Menurut paham Buddhis,
terdapat dua jenis pengertian. Apa yang umum anggap sebagai pengertian ialah
pengetahuan, timbunan dari ingatan, pemahaman secara intelek akan sebuah pokok
persoalan sesuai dengan data tertentu. Hal ini disebut sebagai Anubodha.
Pengertian ini tidak begitu mendalam.
Pengertian yang lebih
mendalam disebut Pativedha (menembus), melihat benda-benda dalam keadaan yang
sebenarnya, tanpa nama dan merek. Tetapi penembusan ini hanya dimungkinkan,
apabila pikiran benar-benar bersih dari noda-noda dan dikembangkan dengan
sempurna melalui meditasi.
BAB III
PENUTUP
Dari uraian singkat di atas dapat kita lihat
bahwa Jalan itu merupakan “way of life” yang harus dilaksanakan dan
dikembangkan oleh setiap individu. Ia merupakan pengekangan-diri
(self-discipline) dari badan jasmani, dari ucapan dan dari pikiran,
mengembangkan dan melatih diri, dan membersihkan diri. Ia tidak ada sangkut
pautnya dengan kepercayaan, sembahyang, memuja atau upacara keagamaan. Ia
merupakan Jalan yang menuju ke Kesunyataan Mutlak, kebebasan sempurna,
kebahagiaan dan kedamaian hati melalui kesempurnaan moral, spiritual dan
intelektual.
Di negara-negara Buddhis masih banyak
dilakukan upacara-upacara keagamaan yang sewaktu-waktu sederhana dan
sewaktu-waktu megah. Hal ini hanya sedikit sangkut pautnya dengan Jalan Yang
Mulia ini. Tetapi ada juga kegunaannya, yaitu memberi kepuasan kepada
emosi-emosi keagamaan tertentu dan kebutuhan spiritual dari mereka yang masih
belum maju, untuk kemudian dengan perlahan-lahan dibimbing ke Jalan yang benar.
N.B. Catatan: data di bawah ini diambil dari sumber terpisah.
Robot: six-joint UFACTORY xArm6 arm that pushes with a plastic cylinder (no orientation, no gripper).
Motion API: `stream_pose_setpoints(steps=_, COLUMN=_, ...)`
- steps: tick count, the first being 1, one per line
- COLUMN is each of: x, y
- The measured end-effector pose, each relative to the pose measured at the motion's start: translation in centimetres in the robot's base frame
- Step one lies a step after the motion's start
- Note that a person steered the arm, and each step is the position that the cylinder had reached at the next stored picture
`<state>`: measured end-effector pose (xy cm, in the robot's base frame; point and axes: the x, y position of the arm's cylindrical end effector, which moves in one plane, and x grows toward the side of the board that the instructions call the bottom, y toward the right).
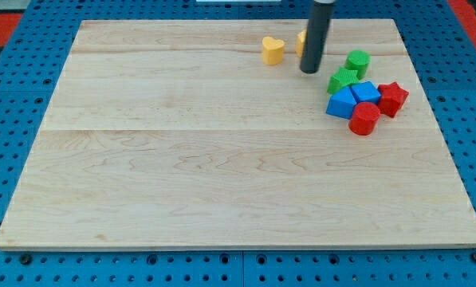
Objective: Push the yellow heart closer to the green star
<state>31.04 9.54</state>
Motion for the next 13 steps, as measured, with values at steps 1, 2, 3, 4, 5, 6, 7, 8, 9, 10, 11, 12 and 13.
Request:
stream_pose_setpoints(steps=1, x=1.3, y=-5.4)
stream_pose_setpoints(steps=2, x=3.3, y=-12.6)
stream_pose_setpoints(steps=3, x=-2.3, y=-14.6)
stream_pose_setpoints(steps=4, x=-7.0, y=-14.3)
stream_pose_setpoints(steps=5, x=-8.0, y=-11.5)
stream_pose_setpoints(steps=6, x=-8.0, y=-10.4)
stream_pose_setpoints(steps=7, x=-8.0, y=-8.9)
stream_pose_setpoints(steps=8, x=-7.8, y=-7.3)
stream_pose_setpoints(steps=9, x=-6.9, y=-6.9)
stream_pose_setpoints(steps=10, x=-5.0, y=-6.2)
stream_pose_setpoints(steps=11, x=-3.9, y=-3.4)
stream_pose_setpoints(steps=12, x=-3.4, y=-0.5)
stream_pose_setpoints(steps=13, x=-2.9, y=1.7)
Berhubung dengan Empat Kesunyataan Mulia ini
kita harus melakukan empat tugas:
- Kesunyataan Mulia Pertama ialah Dukkha, yang membahas
mengenai penghidupan seseorang, penderitaannya, kesedihan dan
kegembiraannya, ketidaksempurnaan dan ketidakpuasannya, ketidakkekalannya
dan kenyataan bahwa tidak terdapatnya satu inti yang kekal abadi. Berhubung
dengan keadaan ini tugas kita ialah mengerti dan menerimanya sebagai fakta
yang jelas dan menyeluruh (Pariññeyya).
- Kesunyataan Mulia kedua ialah tentang Sumber Dukkha,
yang berupa keinginan, kehausan disertai dengan semua nafsu-nafsu yang
lain, noda-noda serta kekotoran-kekotoran batin. Mengerti saja fakta ini
tidaklah cukup. Di sini tugas kita ialah menyingkirkan, menghancurkan dan
mencabut sampai ke akar-akarnya (Pahatabba).
- Kesunyataan Mulia Ketiga ialah tentang Terhentinya
Dukkha, Nibbana, Kesunyataan Mutlak, Kesunyataan Terakhir. Di sini tugas
kita ialah untuk merealisasinya, menyelaminya (Sacchikatabba).
- Kesunyataan Mulia keempat ialah tentang Jalan yang
menuju ke terhentinya dukkha, Nibbana. Pengertian belaka dari Jalan ini,
biarpun bagaimana sempurna, tidak akan berguna. Tugas kita di sini ialah
melaksanakannya dengan baik dan konsekwen (Bhavetabba).